- Interactive map of Emerald Lake State Park
- Type: State park
- Location: 65 Emerald Lake Lane Dorset, Vermont
- Coordinates: 43°16′49″N 73°0′20″W﻿ / ﻿43.28028°N 73.00556°W
- Area: 430 acres (170 ha)
- Created: 1960
- Operator: Vermont Department of Forests, Parks, and Recreation
- Website: vtstateparks.com/emerald.html

= Emerald Lake State Park =

State park in Vermont, United States

Emerald Lake State Park is a 430 acre state park in the town of Dorset, Vermont, United States, 3 mi north of the village of East Dorset, the park's mailing address. It is the home of 20 acre Emerald Lake, called such because of its emerald color.

Activities includes swimming, non-motorized boating, camping, fishing, hiking, picnicking, bicycling, wildlife watching, and winter sports.

Facilities include 67 campsites and 37 lean-tos, flush toilets, hot showers, and a dump station.
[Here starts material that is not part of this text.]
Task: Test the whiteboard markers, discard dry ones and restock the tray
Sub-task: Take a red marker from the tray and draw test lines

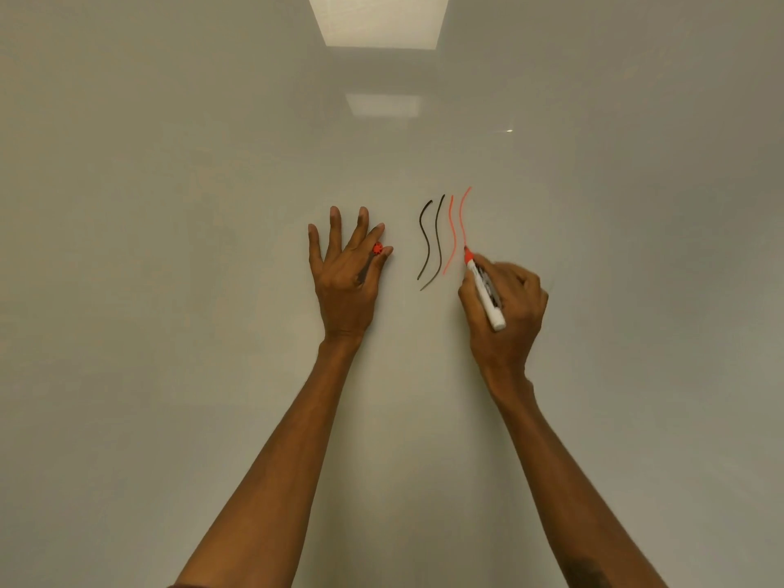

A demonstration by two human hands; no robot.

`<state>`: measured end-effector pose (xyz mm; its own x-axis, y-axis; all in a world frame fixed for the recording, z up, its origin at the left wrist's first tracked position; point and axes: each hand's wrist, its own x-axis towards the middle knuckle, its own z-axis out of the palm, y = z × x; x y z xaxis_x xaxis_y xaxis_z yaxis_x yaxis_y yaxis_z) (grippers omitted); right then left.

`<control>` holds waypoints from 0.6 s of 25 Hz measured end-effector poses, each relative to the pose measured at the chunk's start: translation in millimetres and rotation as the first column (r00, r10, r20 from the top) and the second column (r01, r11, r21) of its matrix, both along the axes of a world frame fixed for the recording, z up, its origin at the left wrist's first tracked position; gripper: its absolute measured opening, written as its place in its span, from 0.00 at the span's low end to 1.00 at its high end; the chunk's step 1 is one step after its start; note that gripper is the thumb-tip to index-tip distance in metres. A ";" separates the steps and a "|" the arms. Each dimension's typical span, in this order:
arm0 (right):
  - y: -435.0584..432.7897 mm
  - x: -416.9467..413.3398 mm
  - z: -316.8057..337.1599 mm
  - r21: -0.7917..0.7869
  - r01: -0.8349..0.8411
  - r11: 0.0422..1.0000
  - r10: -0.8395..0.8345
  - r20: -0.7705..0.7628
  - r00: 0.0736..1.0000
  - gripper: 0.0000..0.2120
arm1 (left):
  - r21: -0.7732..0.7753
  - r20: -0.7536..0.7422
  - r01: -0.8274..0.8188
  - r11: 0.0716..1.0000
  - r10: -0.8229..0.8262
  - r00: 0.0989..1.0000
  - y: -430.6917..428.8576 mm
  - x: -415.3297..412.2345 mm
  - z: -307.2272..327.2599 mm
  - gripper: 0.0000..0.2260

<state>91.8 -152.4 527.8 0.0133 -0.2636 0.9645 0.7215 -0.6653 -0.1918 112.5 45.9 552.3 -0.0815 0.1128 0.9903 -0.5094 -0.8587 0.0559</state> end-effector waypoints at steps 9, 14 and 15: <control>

There is a small beach with a snack bar and boat rental facilities, a picnic pavilion with two group grills and a smaller grill, other picnic tables, and a horseshoe pit.

There is a nature center, and park rangers offer interpretive programs including night hikes, campfire programs, amphibian explorations, and nature crafts and games.

The state has designated 4 acre as the Emerald Lake Natural Area, on a steep bank at the south end of the park. The old-growth forest here features hemlock, sugar maples and other hardwood species, and there are several trees of noteworthy age and size.